In 2008, Néstor Espinoza, an Astronomy student at the Universidad Católica de Chile worked as a monitor of the “Itinerant Physics” program, an initiative through which students of the university go from school to school teaching basic notions of physics by means of experiments and activity bags. Néstor was so surprised to see how interested the young people were in these subjects that, now in his third year at the university, he decided to take things a step further and create a virtual platform that would allow them to get closer to this science in a more realistic context.
The result was «Bling Bling Universe«. an educational software that provides a series of tools –such as guidebooks and tutorials– so that the school community can experiment and gain deeper knowledge about astronomical sciences.
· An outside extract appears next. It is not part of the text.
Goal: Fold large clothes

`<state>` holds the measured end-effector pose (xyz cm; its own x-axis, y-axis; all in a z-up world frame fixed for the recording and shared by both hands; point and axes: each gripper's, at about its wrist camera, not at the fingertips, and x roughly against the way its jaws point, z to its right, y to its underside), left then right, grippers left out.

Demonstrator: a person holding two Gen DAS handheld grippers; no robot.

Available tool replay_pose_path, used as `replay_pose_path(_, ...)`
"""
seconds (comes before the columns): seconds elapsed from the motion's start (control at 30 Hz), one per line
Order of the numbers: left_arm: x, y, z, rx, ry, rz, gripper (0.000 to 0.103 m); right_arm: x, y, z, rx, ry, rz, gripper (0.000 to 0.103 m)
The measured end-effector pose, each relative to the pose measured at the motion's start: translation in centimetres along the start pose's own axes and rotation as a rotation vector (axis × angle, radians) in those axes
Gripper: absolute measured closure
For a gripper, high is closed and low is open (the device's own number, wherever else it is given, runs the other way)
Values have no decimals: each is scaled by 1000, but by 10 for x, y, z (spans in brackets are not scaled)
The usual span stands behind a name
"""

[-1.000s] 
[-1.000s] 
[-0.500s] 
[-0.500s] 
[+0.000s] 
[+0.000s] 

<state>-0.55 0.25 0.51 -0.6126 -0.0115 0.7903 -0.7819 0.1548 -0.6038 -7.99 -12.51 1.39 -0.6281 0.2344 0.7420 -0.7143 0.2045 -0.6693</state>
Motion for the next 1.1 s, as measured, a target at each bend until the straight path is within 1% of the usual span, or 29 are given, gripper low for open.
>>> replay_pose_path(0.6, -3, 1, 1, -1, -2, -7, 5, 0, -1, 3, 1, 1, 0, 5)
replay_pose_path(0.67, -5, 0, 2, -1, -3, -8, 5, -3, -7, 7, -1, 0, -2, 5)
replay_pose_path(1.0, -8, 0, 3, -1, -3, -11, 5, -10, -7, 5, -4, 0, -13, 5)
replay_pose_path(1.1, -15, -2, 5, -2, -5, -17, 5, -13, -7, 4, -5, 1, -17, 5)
Through the information provided by the website, students will be capable of understanding relevant astronomical topics, mainly through the program Sloan Digital Sky Survey (SDSS), a gigantic source of professional astronomical data where more than 2,000 scientific articles have been published from all over the world.
“Students can work, for example, with data from a telescope located in Apache Point, in New Mexico”, explains Néstor Espinoza, the leader of this group project that also contemplates students of Physics and Education at the Universidad Católica.
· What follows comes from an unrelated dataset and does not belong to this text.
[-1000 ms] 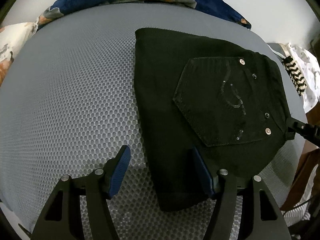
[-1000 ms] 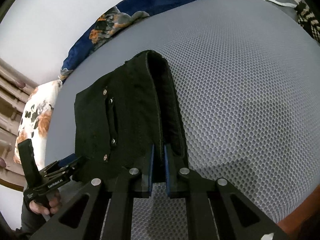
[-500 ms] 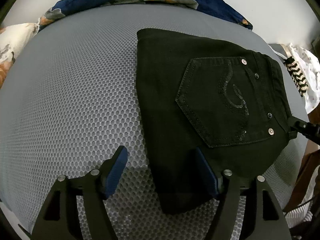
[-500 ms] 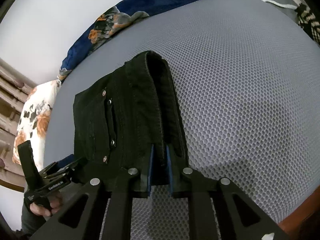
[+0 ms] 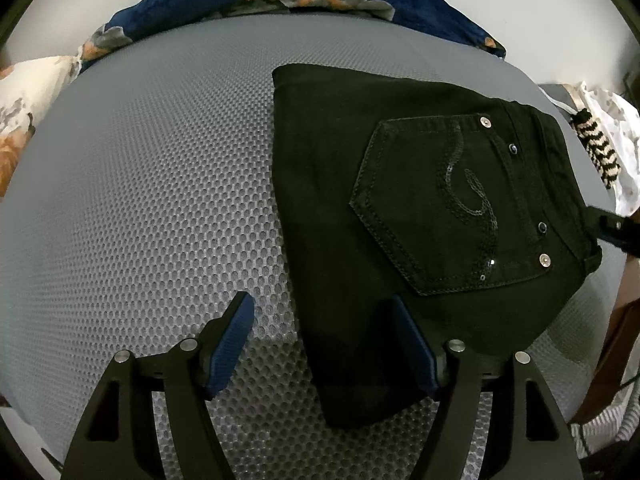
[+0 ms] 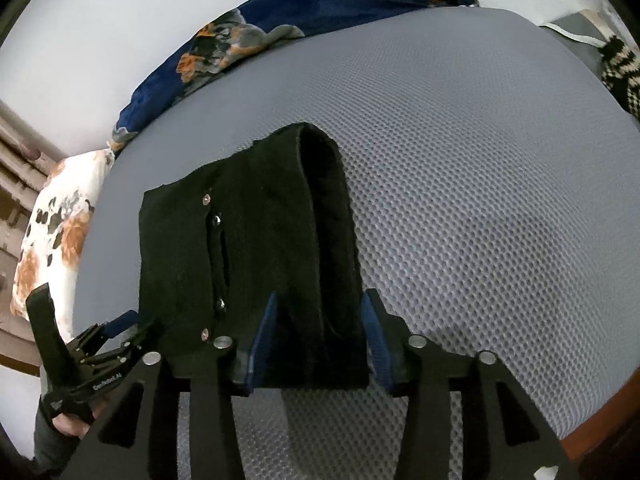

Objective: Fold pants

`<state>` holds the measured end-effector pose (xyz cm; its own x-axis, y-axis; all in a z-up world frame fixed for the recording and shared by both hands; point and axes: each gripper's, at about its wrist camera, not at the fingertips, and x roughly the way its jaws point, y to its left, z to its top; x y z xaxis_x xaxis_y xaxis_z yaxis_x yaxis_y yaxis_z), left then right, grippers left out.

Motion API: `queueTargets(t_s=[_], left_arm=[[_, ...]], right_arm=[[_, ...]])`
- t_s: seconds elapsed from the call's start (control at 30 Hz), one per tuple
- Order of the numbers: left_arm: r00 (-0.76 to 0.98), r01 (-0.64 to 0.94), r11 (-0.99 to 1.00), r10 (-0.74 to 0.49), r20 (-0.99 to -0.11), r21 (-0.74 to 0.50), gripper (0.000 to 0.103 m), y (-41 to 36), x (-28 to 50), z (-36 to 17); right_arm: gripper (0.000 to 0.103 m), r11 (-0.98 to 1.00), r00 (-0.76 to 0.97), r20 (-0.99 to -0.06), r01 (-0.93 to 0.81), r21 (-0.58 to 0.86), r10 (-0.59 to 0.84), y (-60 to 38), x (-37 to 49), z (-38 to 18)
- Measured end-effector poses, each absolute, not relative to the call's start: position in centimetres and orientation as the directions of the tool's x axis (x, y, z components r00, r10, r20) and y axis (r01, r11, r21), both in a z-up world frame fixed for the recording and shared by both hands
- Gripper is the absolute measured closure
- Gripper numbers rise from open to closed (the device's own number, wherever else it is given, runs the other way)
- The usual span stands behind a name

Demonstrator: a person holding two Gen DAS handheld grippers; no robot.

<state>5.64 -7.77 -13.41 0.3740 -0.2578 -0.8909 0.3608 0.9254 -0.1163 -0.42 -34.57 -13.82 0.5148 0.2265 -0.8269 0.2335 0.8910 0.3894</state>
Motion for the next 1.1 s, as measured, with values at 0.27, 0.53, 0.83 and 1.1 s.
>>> queueTargets(t_s=[0.27,0.53,0.83,1.1], left_arm=[[0.377,0.369,0.923,-0.256,-0.890,-0.109,0.031,-7.6,5.8,-13.2],[0.374,0.360,0.925,-0.264,-0.889,-0.123,0.031,-6.8,6.9,-12.7],[0.314,0.316,0.907,-0.375,-0.872,-0.277,0.031,-4.6,9.4,-12.4],[0.220,0.245,0.867,-0.487,-0.845,-0.435,0.031,-2.4,11.9,-13.7]], right_arm=[[0.053,0.891,0.473,-0.834,0.192,0.411,0.283,-35.1,1.9,-14.7],[0.050,0.861,0.437,-0.823,0.180,0.476,0.363,-36.1,3.5,-16.2],[0.045,0.794,0.398,-0.768,0.140,0.591,0.502,-37.4,4.9,-17.9],[0.043,0.721,0.377,-0.695,0.096,0.687,0.612,-38.9,4.9,-18.9]])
Financed by the Institutional Development Fund of the Ministry of Education, “Bling Bling Universe” seeks to act as a bridge between secondary education and scientific practice through three lines of work: definition of color in physics-astronomy, classification of galaxies through the use of data and images, and measurement of the expanse of the Universe using data and images. In spite of the fact that this program was only presented formally a few days ago, teachers from various regions have expressed their willingness to use it.
According to Espinoza, this type of initiative not only encourages the use of the internet as a learning tool but also provides greater depth of content. “The students can really weigh what is involved in being a scientist, and must reason, think about and question what they do to obtain results. The answers won’t come from us, but from their own experiments using data provided by the SDSS”, he concludes.